Recién asumidos, ciertos alcaldes ansían la inmortalidad. Ejecutar las promesas electorales y así aspirar a que una calle de su comuna, lleve su nombre. Algunos empiezan a dar soluciones de birlibirloque. En su esencia, la prestidigitación también abarca a la política. Uno cree ver o escuchar una cosa, sin embargo, se trata de otra cosa.
En semanas, los alcaldes ansían resolver lo que no se ha logrado desde la conquista española, donde el país se atiborró de inmigrantes de Europa y de Asia. Llegaban a estos andurriales, al imperio del Tahuantinsuyo, convencidos muchos de ellos que se trataba de América del Norte.
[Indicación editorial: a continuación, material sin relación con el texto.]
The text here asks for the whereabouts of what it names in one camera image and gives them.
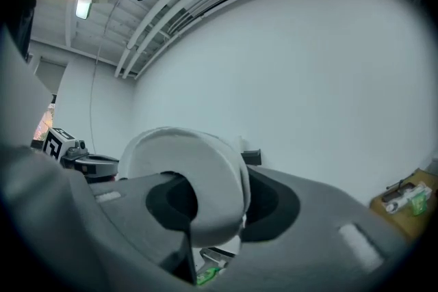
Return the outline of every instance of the tape roll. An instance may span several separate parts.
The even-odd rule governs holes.
[[[133,138],[118,165],[125,178],[168,171],[186,177],[196,194],[194,247],[220,245],[238,233],[250,204],[248,169],[239,152],[210,134],[163,127]]]

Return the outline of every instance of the gray surface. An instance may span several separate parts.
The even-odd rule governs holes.
[[[36,76],[52,94],[57,94],[65,70],[65,66],[41,60],[36,69]]]
[[[381,218],[344,192],[297,176],[250,168],[291,187],[300,199],[300,214],[274,241],[242,243],[228,270],[209,291],[341,291],[366,274],[338,234],[354,223],[384,257],[405,248],[403,238]]]
[[[122,194],[101,206],[79,172],[61,169],[44,154],[21,149],[0,155],[3,200],[25,240],[56,274],[95,291],[195,291],[157,266],[180,252],[187,238],[164,230],[144,205],[149,189],[171,176],[94,186],[95,194],[115,187]],[[349,223],[365,233],[387,266],[403,253],[402,237],[344,192],[256,169],[296,192],[300,214],[277,239],[243,243],[227,271],[205,287],[208,291],[348,291],[371,283],[382,270],[364,280],[337,232]]]
[[[183,233],[163,228],[146,208],[146,195],[154,186],[166,183],[173,179],[171,175],[153,175],[132,179],[130,181],[112,181],[107,183],[88,184],[72,178],[72,186],[78,202],[85,203],[82,213],[86,215],[86,225],[94,226],[102,210],[105,218],[111,222],[112,228],[117,228],[118,234],[123,236],[138,252],[156,265],[162,264],[171,252],[178,252],[187,239]],[[95,206],[94,197],[116,191],[121,197],[102,202]],[[96,239],[102,239],[107,229],[92,228]]]
[[[0,27],[0,49],[0,144],[28,146],[52,95],[27,67],[5,27]]]

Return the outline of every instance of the white wall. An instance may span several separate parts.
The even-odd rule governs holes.
[[[435,33],[407,0],[250,0],[142,76],[134,133],[171,125],[366,203],[438,146]]]
[[[93,153],[122,155],[131,139],[133,79],[114,78],[114,67],[99,62],[92,92],[92,131],[90,93],[94,60],[77,56],[69,61],[61,80],[55,104],[53,125],[84,140]]]

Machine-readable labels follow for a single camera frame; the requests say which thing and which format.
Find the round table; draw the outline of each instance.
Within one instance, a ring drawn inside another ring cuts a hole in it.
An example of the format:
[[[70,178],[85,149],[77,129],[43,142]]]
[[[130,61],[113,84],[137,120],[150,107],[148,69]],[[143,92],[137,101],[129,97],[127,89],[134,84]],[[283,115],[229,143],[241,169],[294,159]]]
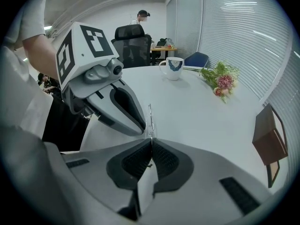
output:
[[[151,104],[154,137],[215,152],[268,187],[266,167],[252,144],[255,117],[263,107],[259,98],[243,84],[239,83],[225,104],[202,77],[187,70],[182,71],[179,80],[170,81],[158,66],[127,68],[123,70],[122,80],[135,92],[145,117]],[[129,137],[97,119],[92,116],[81,151],[145,137],[145,134]],[[272,193],[285,182],[287,161],[281,161],[277,179],[270,189]]]

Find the desk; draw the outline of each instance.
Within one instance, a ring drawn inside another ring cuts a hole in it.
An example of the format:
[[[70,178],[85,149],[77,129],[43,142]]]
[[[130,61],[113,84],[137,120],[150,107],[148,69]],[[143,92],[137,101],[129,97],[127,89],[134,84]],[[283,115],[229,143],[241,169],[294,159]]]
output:
[[[170,48],[170,47],[153,47],[150,49],[150,51],[152,51],[152,65],[155,65],[156,62],[156,52],[157,51],[165,51],[165,58],[168,57],[168,51],[176,51],[177,48]]]
[[[134,67],[124,69],[122,79],[135,92],[145,117],[151,103],[154,137],[217,153],[268,187],[267,169],[252,144],[255,117],[263,107],[243,84],[239,83],[225,104],[202,77],[191,71],[183,70],[179,80],[170,81],[158,66]],[[144,137],[112,130],[93,115],[81,150],[107,148]],[[272,193],[286,179],[287,158],[279,162]]]

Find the mug handle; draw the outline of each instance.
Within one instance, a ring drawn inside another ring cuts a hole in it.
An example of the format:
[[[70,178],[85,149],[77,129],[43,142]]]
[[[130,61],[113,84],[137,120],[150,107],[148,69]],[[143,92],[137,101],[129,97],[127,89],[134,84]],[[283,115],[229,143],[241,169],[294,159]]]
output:
[[[166,60],[164,60],[164,61],[162,61],[162,62],[160,62],[160,63],[159,63],[159,65],[158,65],[158,66],[159,66],[159,70],[160,70],[160,71],[161,71],[161,72],[162,72],[164,75],[167,75],[167,73],[165,73],[163,70],[161,70],[161,67],[160,67],[160,65],[162,65],[163,63],[165,63],[165,64],[166,64],[166,63],[167,63],[167,61],[166,61]]]

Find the flower bouquet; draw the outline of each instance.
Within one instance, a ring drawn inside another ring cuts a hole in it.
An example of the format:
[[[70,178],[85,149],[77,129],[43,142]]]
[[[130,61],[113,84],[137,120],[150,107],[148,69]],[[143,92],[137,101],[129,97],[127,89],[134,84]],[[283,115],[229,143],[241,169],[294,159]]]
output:
[[[238,77],[240,70],[234,66],[227,65],[225,62],[217,62],[214,69],[208,70],[206,68],[187,68],[184,70],[190,70],[198,72],[199,76],[202,75],[207,83],[213,88],[214,94],[220,97],[223,102],[226,103],[226,97],[233,93],[233,88],[238,84]]]

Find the white mug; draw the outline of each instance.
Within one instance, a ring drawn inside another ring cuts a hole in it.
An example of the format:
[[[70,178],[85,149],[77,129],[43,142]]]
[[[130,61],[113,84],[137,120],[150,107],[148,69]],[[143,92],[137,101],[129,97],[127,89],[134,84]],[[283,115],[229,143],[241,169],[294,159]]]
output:
[[[161,69],[161,64],[165,62],[165,71]],[[184,60],[182,58],[168,57],[165,61],[160,62],[159,69],[169,80],[176,81],[182,72]]]

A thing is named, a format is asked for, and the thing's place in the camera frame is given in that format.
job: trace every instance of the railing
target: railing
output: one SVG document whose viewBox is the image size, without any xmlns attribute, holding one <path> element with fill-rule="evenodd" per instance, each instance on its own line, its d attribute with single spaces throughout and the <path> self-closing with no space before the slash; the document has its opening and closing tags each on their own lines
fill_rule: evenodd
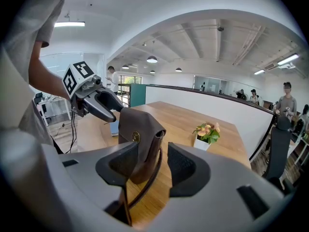
<svg viewBox="0 0 309 232">
<path fill-rule="evenodd" d="M 124 107 L 131 106 L 131 84 L 118 84 L 118 98 L 122 101 Z"/>
</svg>

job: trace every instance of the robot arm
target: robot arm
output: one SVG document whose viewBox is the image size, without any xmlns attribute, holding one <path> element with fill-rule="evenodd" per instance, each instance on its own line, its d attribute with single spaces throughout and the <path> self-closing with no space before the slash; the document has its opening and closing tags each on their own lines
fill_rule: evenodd
<svg viewBox="0 0 309 232">
<path fill-rule="evenodd" d="M 87 113 L 106 121 L 114 122 L 114 109 L 121 111 L 123 105 L 118 97 L 106 87 L 101 78 L 93 73 L 83 61 L 70 64 L 62 79 L 73 106 L 73 112 L 81 117 Z"/>
</svg>

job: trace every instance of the white pot
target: white pot
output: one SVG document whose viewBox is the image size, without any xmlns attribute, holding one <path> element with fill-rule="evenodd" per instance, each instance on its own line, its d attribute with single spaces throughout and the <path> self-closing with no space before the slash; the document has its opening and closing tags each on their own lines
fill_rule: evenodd
<svg viewBox="0 0 309 232">
<path fill-rule="evenodd" d="M 195 137 L 195 140 L 194 140 L 194 145 L 193 145 L 193 147 L 206 151 L 206 150 L 209 148 L 210 145 L 209 145 L 208 143 L 202 141 L 202 140 L 197 139 L 197 136 L 196 136 L 196 137 Z"/>
</svg>

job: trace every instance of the white shirt
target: white shirt
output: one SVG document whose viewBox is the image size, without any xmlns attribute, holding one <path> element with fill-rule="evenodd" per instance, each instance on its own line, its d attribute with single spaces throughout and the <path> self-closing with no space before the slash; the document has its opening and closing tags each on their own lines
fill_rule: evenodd
<svg viewBox="0 0 309 232">
<path fill-rule="evenodd" d="M 117 72 L 112 74 L 112 83 L 111 83 L 111 91 L 117 92 L 118 91 L 118 82 L 119 82 L 119 75 Z"/>
<path fill-rule="evenodd" d="M 258 99 L 257 96 L 254 96 L 254 97 L 253 97 L 253 95 L 252 95 L 252 96 L 250 97 L 250 101 L 253 102 L 254 104 L 256 104 L 256 103 L 259 101 L 259 99 Z"/>
</svg>

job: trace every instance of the fluorescent light
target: fluorescent light
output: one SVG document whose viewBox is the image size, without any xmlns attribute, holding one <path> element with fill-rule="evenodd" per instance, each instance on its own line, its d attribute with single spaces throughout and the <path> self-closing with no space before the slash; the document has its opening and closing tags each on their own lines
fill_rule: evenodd
<svg viewBox="0 0 309 232">
<path fill-rule="evenodd" d="M 54 67 L 59 67 L 59 65 L 55 65 L 55 66 L 51 66 L 51 67 L 47 67 L 47 68 L 49 69 L 49 68 L 54 68 Z"/>
<path fill-rule="evenodd" d="M 56 22 L 55 28 L 57 27 L 84 27 L 84 21 L 67 21 L 67 22 Z"/>
<path fill-rule="evenodd" d="M 264 72 L 265 72 L 264 70 L 260 70 L 260 71 L 258 71 L 256 73 L 254 73 L 254 75 L 258 75 L 258 74 L 261 74 L 261 73 L 264 73 Z"/>
<path fill-rule="evenodd" d="M 289 56 L 289 57 L 285 58 L 284 60 L 281 60 L 280 62 L 278 62 L 278 64 L 282 65 L 282 64 L 288 63 L 288 62 L 290 62 L 290 61 L 292 61 L 292 60 L 294 60 L 298 57 L 299 57 L 299 55 L 293 54 L 292 56 Z"/>
</svg>

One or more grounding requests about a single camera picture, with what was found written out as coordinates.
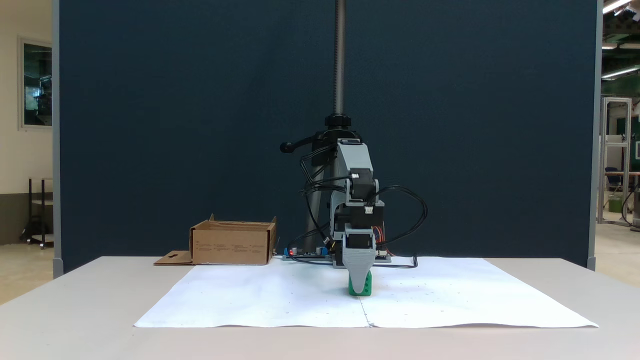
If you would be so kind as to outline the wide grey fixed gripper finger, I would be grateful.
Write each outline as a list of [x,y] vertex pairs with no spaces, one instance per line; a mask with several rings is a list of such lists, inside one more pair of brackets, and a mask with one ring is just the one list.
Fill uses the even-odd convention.
[[350,287],[357,295],[365,290],[367,276],[374,265],[376,252],[374,248],[343,249],[343,265],[349,273]]
El alcalde de La Reina, obsesionado con el robo de automóviles en Santiago —¿quién no?— pretendía amurallar la comuna. Como en la Edad Media. Dotarla de trincheras, fosos, empalizadas y garitas de vigilancia. Admirador de las novelas de caballería como Don Quijote, y del feudalismo europeo, imaginó que hacerlo, protegería a su comuna de la epidemia de la delincuencia.
No iba a dotar, desde luego, a sus habitantes de ballestas, mandobles y armas arrojadizas, para resguardarse de la invasión foránea, venida de los barrios bajos. Menos aún, exigirles el uso de corazas y obligarlos a circular por las calles con adargas.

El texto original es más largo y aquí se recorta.